O space telescope Hubble, who completed 30 years of operation last April, it can be considered one of the most important scientific instruments in human history. Despite a "fiasco" shortly after its release, when NASA engineers discovered it was "short-sighted", repairs and upgrades over the years had restored and expanded its capabilities.
This made it possible to confirm hypotheses about the existence of black holes in the heart of galaxies, the discovery of exoplanets and brought her clues about the origin and functioning of the universe.
Last year Kevin Sembach, director of the Space Telescope Science Institute, the institute responsible for controlling and operating the telescope, had high hopes for the future. He stated that "the best is yet to come", citing as an example a project called Ulysses, which intends to use ultraviolet light-sensitive equipment installed at Hubble to capture details of star formation.
But perhaps the plans will have to be rethought. two failures recent hardware developments, one of which is still unresolved, cast doubt on Hubble's longevity. Some say "he's dying," while NASA insists it hasn't given up on finding a way to put it back into operation.
The most recent problem was caused by a flaw in the "payload computer", the computer that controls the operation of all the "payload" (ie scientific instruments) on board. The exact cause has not yet been determined, but hypotheses include a memory module failure, or a failure in a communication system between the payload computer and the main computer.
One option is to replace the affected computer with a backup computer, which was installed during the last maintenance mission, carried out by the space shuttle Atlantis in 2009. A new maintenance mission for sending extra parts is not possible, as with the retirement of space shuttles, NASA does not have a spacecraft capable of carrying it out. That is, engineers are forced to work with what they already have in orbit.
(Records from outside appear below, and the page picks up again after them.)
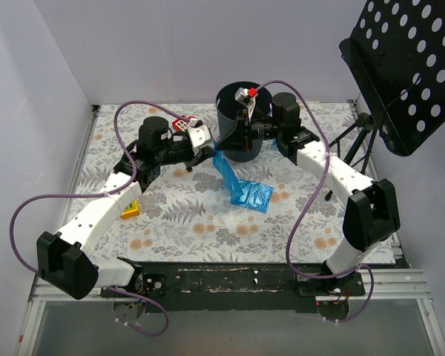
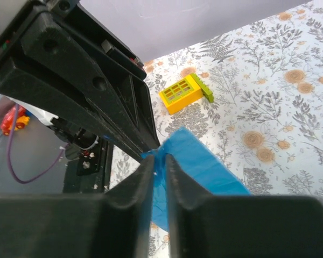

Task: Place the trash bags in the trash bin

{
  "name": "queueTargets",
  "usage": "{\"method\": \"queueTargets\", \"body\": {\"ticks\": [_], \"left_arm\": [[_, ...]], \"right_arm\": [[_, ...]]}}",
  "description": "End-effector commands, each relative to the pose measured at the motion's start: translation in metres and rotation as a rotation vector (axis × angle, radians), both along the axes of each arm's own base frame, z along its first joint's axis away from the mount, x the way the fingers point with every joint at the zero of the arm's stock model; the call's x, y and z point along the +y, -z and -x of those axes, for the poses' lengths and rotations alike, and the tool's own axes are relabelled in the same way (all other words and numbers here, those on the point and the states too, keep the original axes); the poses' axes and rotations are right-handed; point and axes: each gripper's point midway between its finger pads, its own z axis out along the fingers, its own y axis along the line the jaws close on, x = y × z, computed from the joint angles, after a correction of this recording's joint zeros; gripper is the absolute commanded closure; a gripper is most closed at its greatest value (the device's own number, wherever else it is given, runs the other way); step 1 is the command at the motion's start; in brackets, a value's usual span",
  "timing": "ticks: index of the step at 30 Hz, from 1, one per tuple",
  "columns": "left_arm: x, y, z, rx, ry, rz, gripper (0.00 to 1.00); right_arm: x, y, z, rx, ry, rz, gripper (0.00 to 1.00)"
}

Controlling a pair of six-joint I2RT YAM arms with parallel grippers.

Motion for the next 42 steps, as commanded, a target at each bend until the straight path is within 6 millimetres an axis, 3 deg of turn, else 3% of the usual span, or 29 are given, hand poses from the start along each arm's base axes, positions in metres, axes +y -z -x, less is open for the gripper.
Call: {"method": "queueTargets", "body": {"ticks": [1,2,6,12,24,26,27,29,30,38,40,42], "left_arm": [[-0.002,-0.017,0.002,-0.032,0.013,0.021,1.0],[-0.001,-0.018,0.002,-0.034,0.008,0.022,0.98],[0.002,-0.019,-0.004,-0.034,-0.03,0.016,0.9],[0.006,-0.015,-0.007,-0.024,-0.057,-0.01,1.0],[0.011,-0.016,-0.002,-0.021,-0.072,-0.008,1.0],[0.009,-0.017,-0.003,-0.027,-0.068,-0.001,1.0],[0.008,-0.017,-0.004,-0.028,-0.064,0.001,1.0],[0.007,-0.019,-0.004,-0.034,-0.055,0.007,1.0],[0.005,-0.02,-0.003,-0.033,-0.05,0.011,1.0],[0.002,-0.026,0.005,-0.046,-0.001,0.027,1.0],[0.002,-0.026,0.007,-0.051,0.007,0.027,1.0],[0.003,-0.028,0.008,-0.055,0.008,0.028,1.0]], "right_arm": [[0.006,-0.027,-0.001,-0.069,-0.042,-0.062,0.92],[0.006,-0.028,-0.001,-0.071,-0.044,-0.06,0.98],[0.003,-0.027,0.001,-0.073,-0.045,-0.053,0.99],[-0.008,-0.027,-0.005,-0.066,-0.015,-0.052,0.99],[-0.02,-0.019,-0.009,-0.034,0.017,-0.047,0.98],[-0.019,-0.021,-0.008,-0.029,0.011,-0.049,0.69],[-0.018,-0.021,-0.008,-0.029,0.009,-0.049,0.59],[-0.014,-0.023,-0.007,-0.035,-0.003,-0.054,0.45],[-0.012,-0.024,-0.007,-0.036,-0.009,-0.055,0.44],[0.005,-0.021,-0.005,-0.039,-0.053,-0.062,0.46],[0.007,-0.022,-0.005,-0.041,-0.062,-0.07,0.55],[0.007,-0.02,-0.004,-0.041,-0.076,-0.071,0.71]]}}
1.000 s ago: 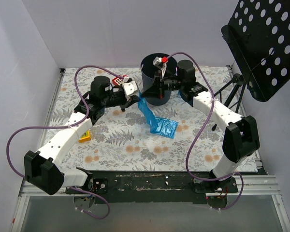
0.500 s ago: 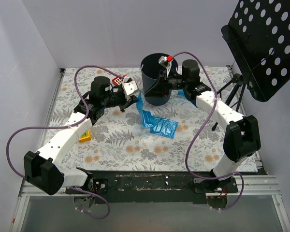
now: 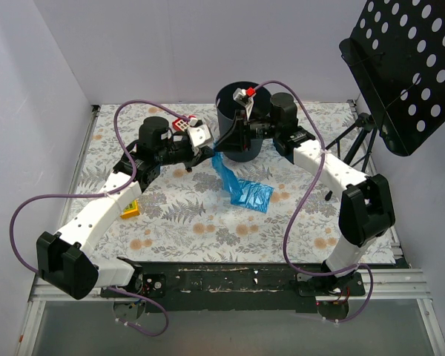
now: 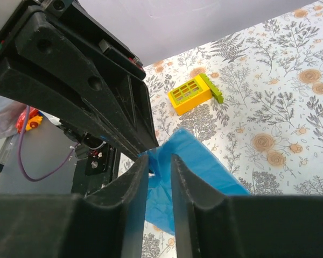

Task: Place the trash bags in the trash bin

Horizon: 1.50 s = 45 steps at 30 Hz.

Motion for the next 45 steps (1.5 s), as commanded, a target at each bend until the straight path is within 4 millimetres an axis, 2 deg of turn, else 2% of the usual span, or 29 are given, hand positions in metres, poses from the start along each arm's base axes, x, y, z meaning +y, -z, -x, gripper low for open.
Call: {"method": "queueTargets", "body": {"ticks": [1,4,5,8,10,11,16,18,24,28,34,36,39,45], "left_arm": [[0.0,-0.03,0.009,-0.074,0.031,0.04,1.0],[0.002,-0.031,0.007,-0.077,0.012,0.037,1.0],[0.003,-0.03,0.006,-0.074,0.001,0.034,1.0],[0.008,-0.029,0.003,-0.057,-0.045,0.029,0.94],[0.012,-0.027,0.005,-0.036,-0.066,0.01,0.76],[0.015,-0.027,0.006,-0.023,-0.073,0.001,0.71],[0.019,-0.03,0.018,0.101,-0.116,0.052,0.52],[0.018,-0.037,0.018,0.176,-0.148,0.108,0.49],[0.025,-0.055,-0.001,0.53,-0.251,0.356,0.46],[0.034,-0.063,-0.008,0.733,-0.201,0.49,0.43],[0.012,-0.063,0.003,0.859,-0.002,0.491,0.45],[0.006,-0.062,0.008,0.892,0.065,0.476,0.49],[0.002,-0.056,0.005,0.954,0.104,0.463,0.55],[-0.001,-0.051,-0.01,0.967,0.087,0.479,0.55]], "right_arm": [[0.004,-0.025,0.002,-0.074,-0.041,-0.053,0.76],[0.003,-0.023,0.006,-0.081,-0.054,-0.055,0.96],[0.003,-0.024,0.006,-0.083,-0.052,-0.055,0.99],[-0.002,-0.026,0.007,-0.104,-0.04,-0.051,0.99],[-0.005,-0.029,0.009,-0.123,-0.033,-0.047,0.99],[-0.006,-0.029,0.009,-0.129,-0.029,-0.043,0.99],[-0.009,-0.03,0.011,-0.151,-0.013,-0.037,0.99],[-0.01,-0.028,0.01,-0.154,0.001,-0.03,0.99],[-0.014,-0.02,0.006,-0.183,0.043,0.013,0.99],[-0.019,-0.018,0.004,-0.22,0.078,0.04,0.99],[-0.023,-0.017,0.003,-0.227,0.121,0.068,0.99],[-0.023,-0.018,0.001,-0.268,0.132,0.074,0.99],[-0.022,-0.018,0.001,-0.278,0.137,0.076,0.99],[-0.018,-0.02,0.007,-0.302,0.125,0.075,0.99]]}}
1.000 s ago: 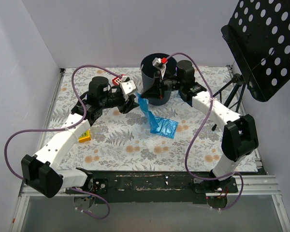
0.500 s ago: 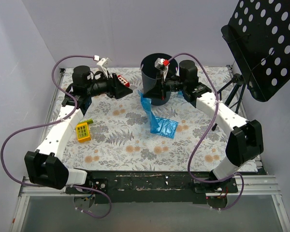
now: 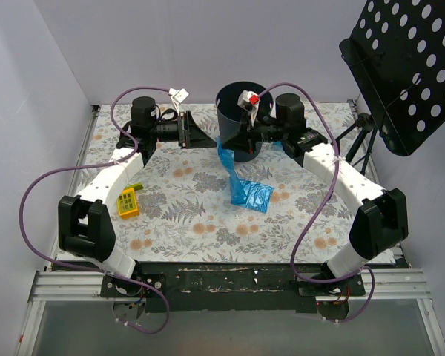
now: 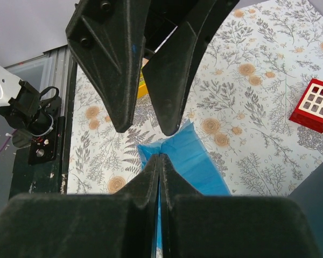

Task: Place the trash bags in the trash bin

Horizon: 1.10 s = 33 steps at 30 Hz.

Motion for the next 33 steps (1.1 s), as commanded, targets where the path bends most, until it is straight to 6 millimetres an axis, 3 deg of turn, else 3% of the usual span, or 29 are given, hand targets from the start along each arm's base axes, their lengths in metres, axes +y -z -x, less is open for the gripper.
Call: {"method": "queueTargets", "body": {"ticks": [1,7,12,20,33], "left_arm": [[-0.002,-0.028,0.002,-0.062,0.04,0.044,0.55],[-0.007,-0.021,-0.001,-0.045,0.049,0.041,0.58],[-0.01,-0.016,-0.001,-0.043,0.048,0.03,0.66],[-0.01,-0.019,0.001,-0.074,0.06,0.031,1.0],[0.004,-0.017,0.001,-0.099,-0.001,0.012,1.0]], "right_arm": [[0.0,-0.02,0.011,-0.084,-0.009,-0.021,0.99],[0.001,-0.021,0.014,-0.095,-0.007,-0.021,0.99],[0.001,-0.021,0.013,-0.096,-0.004,-0.025,0.99],[-0.001,-0.02,0.013,-0.106,0.015,-0.019,0.99],[-0.013,-0.013,0.012,-0.096,0.063,-0.001,0.99]]}}
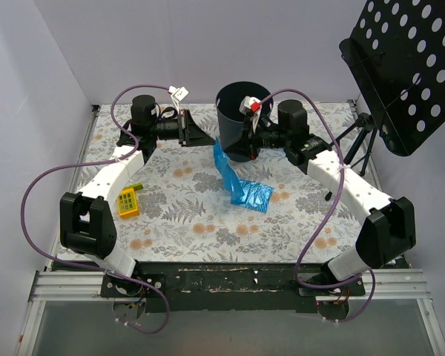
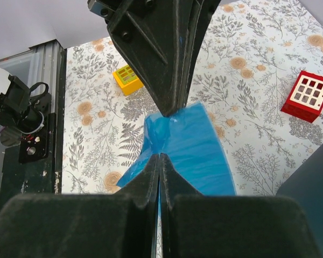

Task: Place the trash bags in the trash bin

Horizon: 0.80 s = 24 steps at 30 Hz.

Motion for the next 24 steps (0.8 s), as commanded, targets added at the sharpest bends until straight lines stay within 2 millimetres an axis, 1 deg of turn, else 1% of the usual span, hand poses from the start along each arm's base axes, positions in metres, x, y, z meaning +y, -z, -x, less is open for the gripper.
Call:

If the backup computer cannot be used, a device that was also installed in 2009 could direct Hubble's re-entry into the Earth's atmosphere, causing it to "burn" over a region that does not present. risk for the population.
Even if Hubble is forced to prematurely end its mission, the information it helped unravel will stay with us forever. The telescope has made more than a million observations and has provided data that astronomers have used to write more than 16 scientific publications on a wide range of topics – from planet formation to gigantic black holes.
These articles have been referenced in other publications more than 800 thousand times, and this total increases, on average, more than 150 per day. Every current astronomy book includes contributions from the telescope and today's university students do not know a time in their lives when astronomers were not actively making discoveries with their data.
We will also have the most beautiful images of the most distant regions and the strangest phenomena of the cosmos. Below are eight iconic images.